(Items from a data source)

..........

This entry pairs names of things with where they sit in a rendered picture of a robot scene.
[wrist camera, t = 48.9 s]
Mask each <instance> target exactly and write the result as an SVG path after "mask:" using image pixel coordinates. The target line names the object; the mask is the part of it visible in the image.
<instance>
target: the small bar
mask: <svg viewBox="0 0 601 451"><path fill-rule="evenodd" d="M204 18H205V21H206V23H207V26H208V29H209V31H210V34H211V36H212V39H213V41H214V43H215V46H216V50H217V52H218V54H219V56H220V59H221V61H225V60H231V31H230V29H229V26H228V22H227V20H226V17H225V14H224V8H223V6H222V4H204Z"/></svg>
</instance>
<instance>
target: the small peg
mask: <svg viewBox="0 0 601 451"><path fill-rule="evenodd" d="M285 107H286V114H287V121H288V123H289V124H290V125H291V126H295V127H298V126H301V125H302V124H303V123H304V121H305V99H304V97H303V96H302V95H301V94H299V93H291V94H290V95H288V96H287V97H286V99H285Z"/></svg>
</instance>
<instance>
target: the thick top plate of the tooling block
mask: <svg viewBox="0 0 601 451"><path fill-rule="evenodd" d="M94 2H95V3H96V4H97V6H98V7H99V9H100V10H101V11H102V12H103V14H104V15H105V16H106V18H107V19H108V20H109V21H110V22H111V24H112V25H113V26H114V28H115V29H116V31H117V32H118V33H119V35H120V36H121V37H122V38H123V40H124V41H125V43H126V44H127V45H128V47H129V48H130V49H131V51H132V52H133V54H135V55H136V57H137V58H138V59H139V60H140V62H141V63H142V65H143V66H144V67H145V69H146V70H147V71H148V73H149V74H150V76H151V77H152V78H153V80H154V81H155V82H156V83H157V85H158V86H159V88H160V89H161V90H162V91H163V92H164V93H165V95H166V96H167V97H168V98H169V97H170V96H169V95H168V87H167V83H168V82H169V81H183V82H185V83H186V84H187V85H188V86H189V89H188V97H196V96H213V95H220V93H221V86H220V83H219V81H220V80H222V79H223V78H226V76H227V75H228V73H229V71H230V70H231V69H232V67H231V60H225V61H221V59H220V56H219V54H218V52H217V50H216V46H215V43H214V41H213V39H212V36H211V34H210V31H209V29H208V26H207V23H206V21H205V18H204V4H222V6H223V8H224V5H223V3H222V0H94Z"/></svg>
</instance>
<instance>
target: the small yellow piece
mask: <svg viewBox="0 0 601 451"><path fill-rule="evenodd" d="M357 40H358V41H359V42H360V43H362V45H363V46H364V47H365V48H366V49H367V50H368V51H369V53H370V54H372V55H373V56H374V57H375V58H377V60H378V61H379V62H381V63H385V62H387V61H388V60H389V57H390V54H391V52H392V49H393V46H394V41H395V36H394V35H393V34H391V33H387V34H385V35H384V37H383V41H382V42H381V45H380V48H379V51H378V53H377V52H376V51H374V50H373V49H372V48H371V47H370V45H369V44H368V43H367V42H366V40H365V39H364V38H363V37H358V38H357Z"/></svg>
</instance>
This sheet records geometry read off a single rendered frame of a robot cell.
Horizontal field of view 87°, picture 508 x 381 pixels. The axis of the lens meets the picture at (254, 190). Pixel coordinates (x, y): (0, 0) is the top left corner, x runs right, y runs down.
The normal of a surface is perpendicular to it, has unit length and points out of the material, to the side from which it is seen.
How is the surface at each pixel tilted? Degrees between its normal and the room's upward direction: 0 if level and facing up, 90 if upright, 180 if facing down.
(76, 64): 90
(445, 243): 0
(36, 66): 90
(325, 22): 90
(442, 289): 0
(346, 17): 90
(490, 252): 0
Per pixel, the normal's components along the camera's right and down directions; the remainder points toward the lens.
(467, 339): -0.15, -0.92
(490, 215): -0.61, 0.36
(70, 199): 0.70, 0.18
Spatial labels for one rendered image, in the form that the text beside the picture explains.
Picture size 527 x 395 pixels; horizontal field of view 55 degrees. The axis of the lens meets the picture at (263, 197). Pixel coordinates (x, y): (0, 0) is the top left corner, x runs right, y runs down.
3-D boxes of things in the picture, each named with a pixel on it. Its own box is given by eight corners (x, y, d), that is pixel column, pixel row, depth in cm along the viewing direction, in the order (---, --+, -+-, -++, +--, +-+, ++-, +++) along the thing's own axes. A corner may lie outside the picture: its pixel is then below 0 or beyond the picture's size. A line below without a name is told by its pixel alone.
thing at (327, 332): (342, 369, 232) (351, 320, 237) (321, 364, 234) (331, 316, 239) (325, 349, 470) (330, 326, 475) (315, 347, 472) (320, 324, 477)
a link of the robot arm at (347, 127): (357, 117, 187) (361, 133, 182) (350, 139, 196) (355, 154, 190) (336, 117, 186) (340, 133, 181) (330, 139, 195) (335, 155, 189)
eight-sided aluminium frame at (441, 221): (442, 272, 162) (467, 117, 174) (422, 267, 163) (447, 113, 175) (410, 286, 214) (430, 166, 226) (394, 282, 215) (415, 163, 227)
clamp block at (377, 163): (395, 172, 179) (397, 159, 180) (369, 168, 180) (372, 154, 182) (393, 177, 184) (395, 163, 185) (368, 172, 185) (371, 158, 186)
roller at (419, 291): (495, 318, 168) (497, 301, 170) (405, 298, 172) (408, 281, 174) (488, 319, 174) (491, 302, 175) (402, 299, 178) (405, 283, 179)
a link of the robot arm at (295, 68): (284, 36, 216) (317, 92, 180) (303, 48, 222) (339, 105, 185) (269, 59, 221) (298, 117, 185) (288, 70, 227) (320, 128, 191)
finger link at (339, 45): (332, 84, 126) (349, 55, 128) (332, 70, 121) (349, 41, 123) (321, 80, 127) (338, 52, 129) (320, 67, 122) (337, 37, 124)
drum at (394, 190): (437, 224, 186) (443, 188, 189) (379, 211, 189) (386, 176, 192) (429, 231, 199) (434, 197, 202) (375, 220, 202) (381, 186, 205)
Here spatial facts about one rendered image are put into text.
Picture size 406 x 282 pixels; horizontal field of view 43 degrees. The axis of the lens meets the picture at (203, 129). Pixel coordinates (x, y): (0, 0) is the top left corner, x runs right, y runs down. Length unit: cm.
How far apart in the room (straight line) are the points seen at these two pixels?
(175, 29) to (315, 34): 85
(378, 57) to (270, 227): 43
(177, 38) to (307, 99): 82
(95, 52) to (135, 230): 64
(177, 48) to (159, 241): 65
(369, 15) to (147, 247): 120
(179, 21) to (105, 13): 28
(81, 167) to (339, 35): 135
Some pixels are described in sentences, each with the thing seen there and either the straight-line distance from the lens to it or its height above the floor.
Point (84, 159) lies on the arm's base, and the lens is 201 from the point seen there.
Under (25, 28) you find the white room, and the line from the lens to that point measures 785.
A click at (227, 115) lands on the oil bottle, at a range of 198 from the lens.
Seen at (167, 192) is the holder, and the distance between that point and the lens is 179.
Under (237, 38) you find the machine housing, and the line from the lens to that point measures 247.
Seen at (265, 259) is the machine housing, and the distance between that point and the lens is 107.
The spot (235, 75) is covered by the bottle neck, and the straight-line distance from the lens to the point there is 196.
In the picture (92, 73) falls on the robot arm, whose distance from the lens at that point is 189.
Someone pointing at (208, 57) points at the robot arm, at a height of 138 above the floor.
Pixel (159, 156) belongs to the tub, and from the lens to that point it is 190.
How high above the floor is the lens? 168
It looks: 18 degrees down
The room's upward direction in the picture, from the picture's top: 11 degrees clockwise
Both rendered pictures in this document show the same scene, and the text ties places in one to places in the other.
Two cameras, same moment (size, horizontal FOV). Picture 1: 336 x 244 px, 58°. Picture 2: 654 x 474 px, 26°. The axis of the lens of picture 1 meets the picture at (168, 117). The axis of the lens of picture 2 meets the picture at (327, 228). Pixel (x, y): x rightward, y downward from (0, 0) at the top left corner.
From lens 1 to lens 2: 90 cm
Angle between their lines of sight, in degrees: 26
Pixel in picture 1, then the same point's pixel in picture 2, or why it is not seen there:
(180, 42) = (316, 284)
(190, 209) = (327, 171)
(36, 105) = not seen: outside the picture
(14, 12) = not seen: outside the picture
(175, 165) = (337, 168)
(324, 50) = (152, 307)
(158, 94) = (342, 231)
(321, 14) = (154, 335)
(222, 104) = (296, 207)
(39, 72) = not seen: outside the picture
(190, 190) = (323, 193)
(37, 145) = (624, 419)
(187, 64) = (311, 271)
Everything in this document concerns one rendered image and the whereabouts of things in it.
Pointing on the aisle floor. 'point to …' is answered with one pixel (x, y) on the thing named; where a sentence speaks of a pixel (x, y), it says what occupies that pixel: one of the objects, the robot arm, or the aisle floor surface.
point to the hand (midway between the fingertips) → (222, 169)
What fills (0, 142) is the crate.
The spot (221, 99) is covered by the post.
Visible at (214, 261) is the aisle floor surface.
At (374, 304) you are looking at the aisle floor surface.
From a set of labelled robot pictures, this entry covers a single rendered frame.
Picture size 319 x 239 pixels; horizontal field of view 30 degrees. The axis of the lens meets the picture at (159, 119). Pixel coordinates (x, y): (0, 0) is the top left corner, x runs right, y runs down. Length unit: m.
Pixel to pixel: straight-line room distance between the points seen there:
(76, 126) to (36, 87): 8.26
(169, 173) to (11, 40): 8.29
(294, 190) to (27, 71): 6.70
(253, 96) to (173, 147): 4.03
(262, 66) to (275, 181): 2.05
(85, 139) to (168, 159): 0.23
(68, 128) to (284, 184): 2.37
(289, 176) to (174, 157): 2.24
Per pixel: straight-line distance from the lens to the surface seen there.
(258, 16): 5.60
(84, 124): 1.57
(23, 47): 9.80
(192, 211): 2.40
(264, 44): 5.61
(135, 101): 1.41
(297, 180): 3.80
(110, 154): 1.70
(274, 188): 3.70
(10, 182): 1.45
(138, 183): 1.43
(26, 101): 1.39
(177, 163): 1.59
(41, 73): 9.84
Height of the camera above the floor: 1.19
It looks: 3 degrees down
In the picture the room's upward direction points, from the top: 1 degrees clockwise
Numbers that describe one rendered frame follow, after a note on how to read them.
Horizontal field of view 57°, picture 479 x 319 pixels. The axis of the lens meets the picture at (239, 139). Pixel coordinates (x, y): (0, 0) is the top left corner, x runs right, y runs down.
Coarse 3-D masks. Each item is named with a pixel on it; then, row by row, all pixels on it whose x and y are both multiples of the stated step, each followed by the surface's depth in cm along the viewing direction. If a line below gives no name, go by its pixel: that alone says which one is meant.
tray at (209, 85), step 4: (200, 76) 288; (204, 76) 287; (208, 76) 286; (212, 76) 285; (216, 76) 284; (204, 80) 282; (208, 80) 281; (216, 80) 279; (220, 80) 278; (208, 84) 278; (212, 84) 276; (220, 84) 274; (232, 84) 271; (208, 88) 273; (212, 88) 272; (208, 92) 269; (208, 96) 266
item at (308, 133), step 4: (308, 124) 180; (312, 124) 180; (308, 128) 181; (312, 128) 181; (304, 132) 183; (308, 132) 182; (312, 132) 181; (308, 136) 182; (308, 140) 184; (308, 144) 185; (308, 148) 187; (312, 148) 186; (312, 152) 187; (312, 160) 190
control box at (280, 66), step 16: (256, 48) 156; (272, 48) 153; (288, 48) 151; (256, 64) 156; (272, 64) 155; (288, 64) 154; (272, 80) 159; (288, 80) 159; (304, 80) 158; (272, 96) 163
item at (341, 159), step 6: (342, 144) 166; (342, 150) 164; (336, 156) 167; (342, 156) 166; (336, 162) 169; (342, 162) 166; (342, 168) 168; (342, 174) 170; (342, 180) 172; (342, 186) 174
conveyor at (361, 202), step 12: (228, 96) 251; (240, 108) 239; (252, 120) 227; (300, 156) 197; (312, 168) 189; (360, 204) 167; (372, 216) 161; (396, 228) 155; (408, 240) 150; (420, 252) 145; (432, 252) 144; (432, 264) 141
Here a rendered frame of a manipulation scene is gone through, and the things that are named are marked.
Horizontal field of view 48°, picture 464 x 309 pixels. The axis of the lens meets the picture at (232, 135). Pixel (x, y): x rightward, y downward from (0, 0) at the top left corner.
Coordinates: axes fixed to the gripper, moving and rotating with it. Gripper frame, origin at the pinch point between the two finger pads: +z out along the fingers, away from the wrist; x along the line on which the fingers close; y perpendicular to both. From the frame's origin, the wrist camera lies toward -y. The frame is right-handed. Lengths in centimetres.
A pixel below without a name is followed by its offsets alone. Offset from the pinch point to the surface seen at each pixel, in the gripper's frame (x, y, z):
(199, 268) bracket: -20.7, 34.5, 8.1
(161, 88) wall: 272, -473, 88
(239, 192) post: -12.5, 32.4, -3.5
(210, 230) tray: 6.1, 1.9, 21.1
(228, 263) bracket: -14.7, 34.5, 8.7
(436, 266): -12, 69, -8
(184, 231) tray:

..........

◆ EXERCISE: The required output is every line above from the one with "(70, 199): 0.70, 0.18" down to the one with "Picture size 527", restated word for word, ends included.

◆ TASK OUTPUT:
(70, 199): 0.70, 0.18
Spatial labels for one rendered image, in the form that the text beside the picture explains.
Picture size 527 x 395 pixels; horizontal field of view 55 degrees. The axis of the lens meets the picture at (263, 197). Pixel coordinates (x, y): (0, 0) is the top left corner, x runs right, y runs down.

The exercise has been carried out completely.